Yuriy Tyukalov
- Tyukalov in 1977

Personal information
- Born: 4 July 1930 Leningrad, Russian SFSR, Soviet Union
- Died: 19 February 2018 (aged 87) Saint Petersburg, Russia
- Height: 181 cm (5 ft 11 in)
- Weight: 77 kg (170 lb)

Sport
- Country: Soviet Union
- Sport: Rowing
- Club: Krasnoye Znamya Leningrad Trud Leningrad

Medal record
Representing the Soviet Union
Olympic Games
| Gold medal – first place | 1952 Helsinki | Single sculls |
| Gold medal – first place | 1956 Melbourne | Double sculls |
| Silver medal – second place | 1960 Rome | Double sculls |
World Rowing Championships
| Bronze medal – third place | 1962 Lucerne | Coxed four |
European Rowing Championships
| Gold medal – first place | 1954 Amsterdam | Coxed four |
| Silver medal – second place | 1955 Ghent | Single sculls |
| Gold medal – first place | 1956 Bled | Double sculls |
| Gold medal – first place | 1957 Duisburg | Double sculls |
| Gold medal – first place | 1958 Poznań | Double sculls |
| Gold medal – first place | 1959 Mâcon | Double sculls |
| Gold medal – first place | 1961 Prague | Double sculls |
Gold Cup Challenge
| Gold medal – first place | 1952 Philadelphia | Single sculls |

= Yuriy Tyukalov =

Russian rower (1930–2018)

Yury Sergeyevich Tyukalov (Юрий Серге́евич Тюкалов; 4 July 1930 – 19 February 2018) was a Soviet-Russian rower. He started primarily as a single sculler; he also won an Olympic gold medal in 1952 and a silver medal at the 1955 European Championships. His Olympic medal was the first Soviet gold medal in rowing. Later in 1955, facing strong competition against the rising star Vyacheslav Ivanov, he teamed with Aleksandr Berkutov. Together they won five consecutive European titles between 1956 and 1961; the Henley Royal Regatta in 1957 and 1958; the Soviet title in 1957 and 1961; an Olympic gold medal in 1956; and an Olympic silver in 1960.

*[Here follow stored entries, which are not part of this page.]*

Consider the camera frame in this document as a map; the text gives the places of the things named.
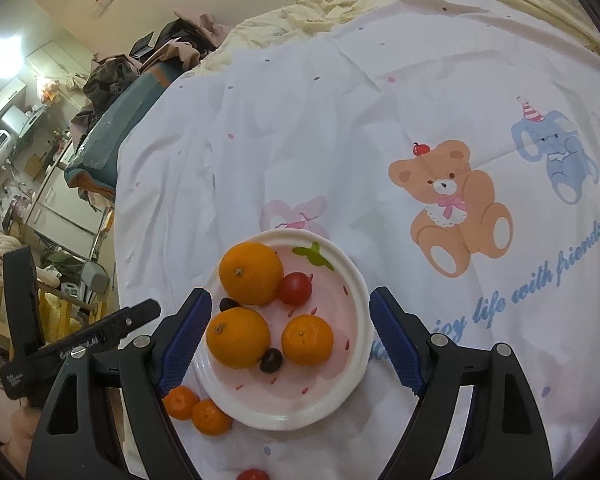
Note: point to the pink strawberry print plate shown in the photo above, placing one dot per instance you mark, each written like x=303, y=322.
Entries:
x=330, y=310

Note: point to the red cherry tomato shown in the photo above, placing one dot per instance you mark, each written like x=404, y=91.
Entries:
x=252, y=474
x=295, y=288

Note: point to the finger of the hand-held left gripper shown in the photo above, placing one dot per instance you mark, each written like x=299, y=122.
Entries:
x=130, y=316

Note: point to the pile of dark clothes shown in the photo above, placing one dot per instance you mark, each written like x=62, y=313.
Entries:
x=112, y=80

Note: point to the white cartoon print bed sheet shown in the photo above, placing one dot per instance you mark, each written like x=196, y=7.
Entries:
x=330, y=135

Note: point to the dark purple grape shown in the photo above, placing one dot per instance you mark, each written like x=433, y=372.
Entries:
x=227, y=304
x=270, y=361

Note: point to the person's left hand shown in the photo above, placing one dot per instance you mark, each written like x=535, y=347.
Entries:
x=22, y=430

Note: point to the white kitchen cabinet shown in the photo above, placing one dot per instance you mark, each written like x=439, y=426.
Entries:
x=62, y=205

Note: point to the small mandarin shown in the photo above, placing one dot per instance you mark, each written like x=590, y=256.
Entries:
x=180, y=402
x=307, y=339
x=211, y=416

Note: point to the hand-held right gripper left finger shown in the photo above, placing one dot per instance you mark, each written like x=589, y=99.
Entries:
x=185, y=345

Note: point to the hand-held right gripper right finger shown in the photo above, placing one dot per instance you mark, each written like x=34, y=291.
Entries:
x=397, y=345

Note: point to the grey chair seat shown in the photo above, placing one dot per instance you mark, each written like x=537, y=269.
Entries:
x=94, y=277

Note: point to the large orange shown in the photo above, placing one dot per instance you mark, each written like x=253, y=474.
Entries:
x=251, y=272
x=238, y=336

Tyukalov was a native of Saint Petersburg (Leningrad) and spent his entire life in the city. He survived the Siege of Leningrad (1941–44), and during that time helped extinguish fires brought by German air raids. He was awarded the Medal "For the Defence of Leningrad", and was named an honored citizen of Saint Petersburg.

Tyukalov took up rowing in June 1945 and won multiple national rowing titles between 1948 and 1962. After retiring from competitions, he worked as a coach and headed the Soviet rowing team between 1968 and 1972. Starting from 2012 he organized the "Regatta of Yuriy Tyukalov", which was also carried out every year after his death. Besides rowing Tyukalov was a renowned sculptor in metal. He graduated with honors from the Leningrad Higher School of Art and Industry and later designed a coat of arms for Saint Petersburg.